15% śmiertelność wśród hospitalizowanych na oddziale zakaźnym. Jeszcze nie jest za późno na szczepienie
Zdjęcie: 15% śmiertelność wśród hospitalizowanych
Od kilku tygodni w Polsce panuje wyjątkowa epidemia grypy. Do szpitali trafiają chorzy z powikłaniami choroby wywołanej najbardziej zakaźnym i zmiennym typem A wirusa. O aktualnej sytuacji rozmawiałam z prof.

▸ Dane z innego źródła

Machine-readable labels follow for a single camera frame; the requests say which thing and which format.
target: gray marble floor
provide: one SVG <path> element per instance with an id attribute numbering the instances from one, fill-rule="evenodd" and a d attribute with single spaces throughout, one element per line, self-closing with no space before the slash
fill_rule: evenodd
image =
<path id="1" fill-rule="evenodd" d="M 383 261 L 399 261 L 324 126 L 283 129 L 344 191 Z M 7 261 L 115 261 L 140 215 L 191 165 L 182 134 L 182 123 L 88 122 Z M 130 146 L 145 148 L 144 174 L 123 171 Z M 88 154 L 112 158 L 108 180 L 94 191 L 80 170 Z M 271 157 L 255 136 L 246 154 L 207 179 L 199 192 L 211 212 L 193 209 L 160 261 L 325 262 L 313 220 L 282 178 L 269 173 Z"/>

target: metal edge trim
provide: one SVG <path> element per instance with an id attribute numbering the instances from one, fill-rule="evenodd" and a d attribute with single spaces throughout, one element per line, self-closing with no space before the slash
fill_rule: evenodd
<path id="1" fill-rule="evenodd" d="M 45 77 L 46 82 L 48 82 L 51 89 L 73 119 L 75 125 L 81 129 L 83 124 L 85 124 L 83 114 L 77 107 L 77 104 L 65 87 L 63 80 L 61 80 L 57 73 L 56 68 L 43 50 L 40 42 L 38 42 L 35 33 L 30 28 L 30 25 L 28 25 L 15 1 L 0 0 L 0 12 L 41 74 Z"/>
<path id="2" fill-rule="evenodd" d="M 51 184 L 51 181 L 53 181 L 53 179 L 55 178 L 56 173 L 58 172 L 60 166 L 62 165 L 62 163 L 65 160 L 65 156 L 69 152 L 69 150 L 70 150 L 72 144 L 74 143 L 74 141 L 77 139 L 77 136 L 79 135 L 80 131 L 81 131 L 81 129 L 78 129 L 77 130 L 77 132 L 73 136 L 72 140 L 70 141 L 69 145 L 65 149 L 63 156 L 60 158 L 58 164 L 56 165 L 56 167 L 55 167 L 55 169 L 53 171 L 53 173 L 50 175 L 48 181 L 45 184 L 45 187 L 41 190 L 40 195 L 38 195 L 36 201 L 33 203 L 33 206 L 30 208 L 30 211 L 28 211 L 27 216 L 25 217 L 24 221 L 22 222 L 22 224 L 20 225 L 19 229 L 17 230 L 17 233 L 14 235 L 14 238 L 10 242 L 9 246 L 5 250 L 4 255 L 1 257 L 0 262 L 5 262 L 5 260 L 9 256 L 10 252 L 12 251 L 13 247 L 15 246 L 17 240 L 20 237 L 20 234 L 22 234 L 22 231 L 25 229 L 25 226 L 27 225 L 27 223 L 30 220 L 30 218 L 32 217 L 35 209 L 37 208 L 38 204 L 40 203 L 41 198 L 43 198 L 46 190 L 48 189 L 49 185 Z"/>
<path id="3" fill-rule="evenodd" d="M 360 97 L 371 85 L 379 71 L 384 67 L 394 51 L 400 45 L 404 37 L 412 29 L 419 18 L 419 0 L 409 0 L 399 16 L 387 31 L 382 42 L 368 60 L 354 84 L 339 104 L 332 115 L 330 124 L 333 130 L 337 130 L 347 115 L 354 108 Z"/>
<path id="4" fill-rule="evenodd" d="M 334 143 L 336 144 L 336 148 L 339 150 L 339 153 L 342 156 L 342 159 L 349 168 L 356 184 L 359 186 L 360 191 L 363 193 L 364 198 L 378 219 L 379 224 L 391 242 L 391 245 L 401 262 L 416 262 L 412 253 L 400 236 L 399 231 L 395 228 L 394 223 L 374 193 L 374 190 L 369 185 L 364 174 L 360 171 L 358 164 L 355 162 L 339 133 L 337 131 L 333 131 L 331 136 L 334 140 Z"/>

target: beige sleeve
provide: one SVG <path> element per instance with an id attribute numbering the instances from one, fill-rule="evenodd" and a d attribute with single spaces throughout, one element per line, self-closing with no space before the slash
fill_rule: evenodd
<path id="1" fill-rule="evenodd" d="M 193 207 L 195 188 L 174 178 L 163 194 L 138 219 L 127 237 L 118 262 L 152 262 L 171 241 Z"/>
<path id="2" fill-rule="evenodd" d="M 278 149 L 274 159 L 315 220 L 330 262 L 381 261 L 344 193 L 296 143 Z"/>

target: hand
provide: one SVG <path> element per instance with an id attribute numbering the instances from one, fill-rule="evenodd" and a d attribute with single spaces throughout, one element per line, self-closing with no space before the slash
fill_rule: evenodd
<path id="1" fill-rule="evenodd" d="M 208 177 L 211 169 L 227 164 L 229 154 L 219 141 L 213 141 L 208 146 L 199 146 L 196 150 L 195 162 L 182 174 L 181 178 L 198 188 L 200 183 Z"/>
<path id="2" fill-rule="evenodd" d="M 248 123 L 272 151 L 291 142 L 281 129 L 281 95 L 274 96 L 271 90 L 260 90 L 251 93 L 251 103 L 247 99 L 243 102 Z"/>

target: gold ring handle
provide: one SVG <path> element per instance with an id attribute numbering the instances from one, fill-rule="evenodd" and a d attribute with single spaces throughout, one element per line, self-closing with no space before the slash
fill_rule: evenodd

Dorotą Zarębską-Michaluk z Kliniki Chorób Zakaźnych w Wojewódzkim Szpitalu Zespolonym w Kielcach, wykładowcą kierunku medycznego na Uniwersytecie Jana Kochanowskiego i członkiem zespołu do spraw monitorowania i oceny sytuacji dotyczącej zagrożeń związanych z chorobami zakaźnymi przy Ministerstwie Zdrowia.– Grypa zwykle jest leczona ambulatoryjnie przez lekarzy rodzinnych. Do szpitala trafiają tylko ci, którzy są w ciężkim stanie, wymagają tlenu i mają powikłania w postaci zapalenia płuc. Zwykle było ich kilkoro w sezonie. Teraz już mam blisko 50 chorych hospitalizowanych. A tacy chorzy trafiają nie tylko na oddział zakaźny, ale też na pulmonologię. Tak iż jest to olbrzymia skala różnicy – mówi prof. Dorota Zarębska-Michaluk.